_EXERCISE PROMPT:_
Each line below should be repeated exactly as written, with no pictures carried over.

------------

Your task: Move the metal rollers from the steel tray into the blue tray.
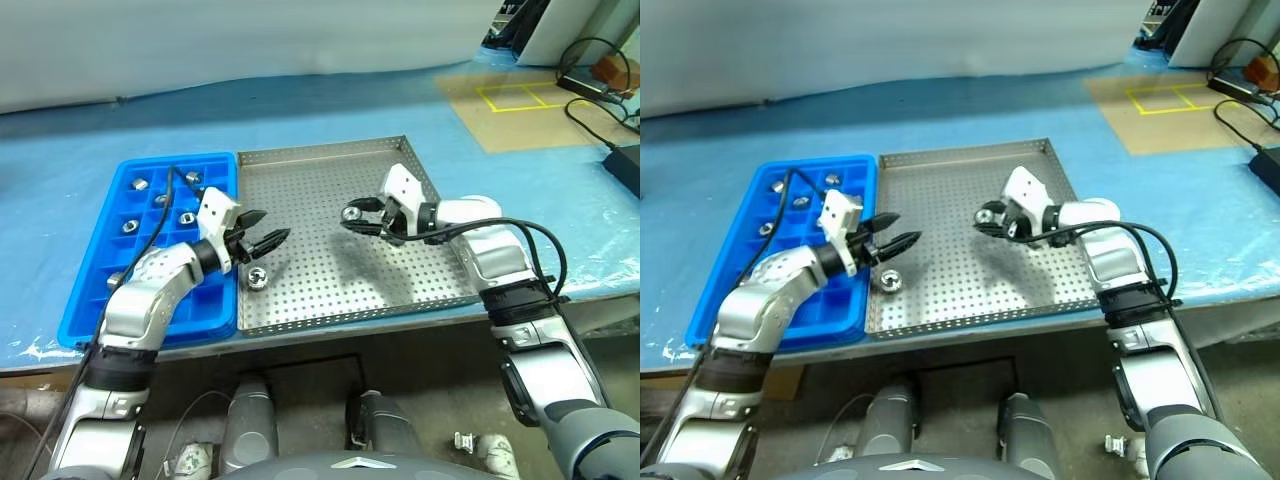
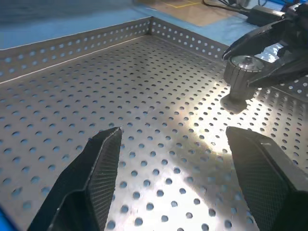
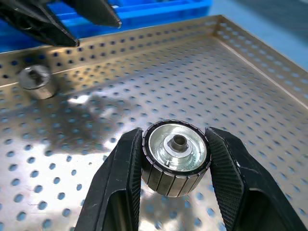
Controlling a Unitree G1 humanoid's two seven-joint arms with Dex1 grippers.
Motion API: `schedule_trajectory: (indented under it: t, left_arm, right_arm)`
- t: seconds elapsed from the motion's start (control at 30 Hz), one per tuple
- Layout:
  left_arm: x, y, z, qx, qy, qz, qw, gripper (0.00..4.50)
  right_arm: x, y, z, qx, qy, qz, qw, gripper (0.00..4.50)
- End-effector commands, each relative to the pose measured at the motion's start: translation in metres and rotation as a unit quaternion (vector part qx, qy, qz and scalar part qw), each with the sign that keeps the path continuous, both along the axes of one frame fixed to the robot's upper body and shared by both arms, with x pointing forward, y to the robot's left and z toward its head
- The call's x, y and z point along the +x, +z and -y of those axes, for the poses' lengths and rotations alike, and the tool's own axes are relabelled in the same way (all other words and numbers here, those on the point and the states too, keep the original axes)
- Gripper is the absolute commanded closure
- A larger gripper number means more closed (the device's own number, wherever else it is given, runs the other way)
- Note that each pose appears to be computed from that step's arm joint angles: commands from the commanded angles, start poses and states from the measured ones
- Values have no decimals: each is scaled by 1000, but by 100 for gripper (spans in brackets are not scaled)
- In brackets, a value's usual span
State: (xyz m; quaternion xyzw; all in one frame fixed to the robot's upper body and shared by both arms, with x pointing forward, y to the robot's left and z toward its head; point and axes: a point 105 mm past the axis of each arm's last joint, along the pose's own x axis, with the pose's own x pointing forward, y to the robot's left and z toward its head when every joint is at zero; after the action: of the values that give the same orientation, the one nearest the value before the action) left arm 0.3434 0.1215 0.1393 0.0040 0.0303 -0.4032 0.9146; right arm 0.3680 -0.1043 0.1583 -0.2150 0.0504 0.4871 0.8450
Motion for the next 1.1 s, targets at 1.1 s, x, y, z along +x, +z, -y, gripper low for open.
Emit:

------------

_SOLUTION TO THE EXERCISE:_
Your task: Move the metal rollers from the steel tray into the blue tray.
Controlling a Unitree G1 humanoid's two seven-joint arms with Dex1 grippers.
Motion API: `schedule_trajectory: (indented under it: t, left_arm, right_arm)`
- t: seconds elapsed from the motion's start (control at 30 Hz), one per tuple
- Layout:
  left_arm: x, y, z, qx, qy, qz, qw, gripper (0.00..4.50)
  right_arm: x, y, z, qx, qy, qz, qw, gripper (0.00..4.50)
- End-effector commands, each relative to the pose measured at the motion's start: translation in metres and rotation as a unit quaternion (vector part qx, qy, qz and scalar part qw), each with the sign that keeps the path continuous, both along the axes of one frame fixed to the robot's upper body and shared by both arms, with x pointing forward, y to the robot's left and z toward its head
- The call's x, y and z point along the +x, +z and -y of those axes, for the poses' lengths and rotations alike, and the tool's own axes are relabelled in the same way (all other words and numbers here, those on the point and the states too, keep the original axes)
- Gripper is the absolute commanded closure
- A larger gripper number means more closed (the device's own number, wherever else it is given, runs the other way)
- Note that each pose appears to be computed from that step's arm joint angles: commands from the commanded angles, start poses and states from the measured ones
- Values have no decimals: each is scaled by 1000, but by 100 for gripper (spans in brackets are not scaled)
- In brackets, a value's usual span
State: (xyz m; quaternion xyzw; all in one frame fixed to the robot's upper body and shared by both arms, with x pointing forward, y to the robot's left and z toward its head; point and axes: a point 105 mm past the axis of each arm's last joint, along the pose's own x axis, with the pose's own x pointing forward, y to the robot's left and z toward its head when every joint is at zero; after the action: of the values that give the same orientation, the one nearest the value before the action) left arm 0.3434 0.1215 0.1393 0.0040 0.0303 -0.4032 0.9146; right arm 0.3680 -0.1043 0.1583 -0.2150 0.0504 0.4871 0.8450
Motion for the next 1.1 s, targets at 1.1 s, x, y, z along +x, +z, -y, gripper low for open.
Emit:

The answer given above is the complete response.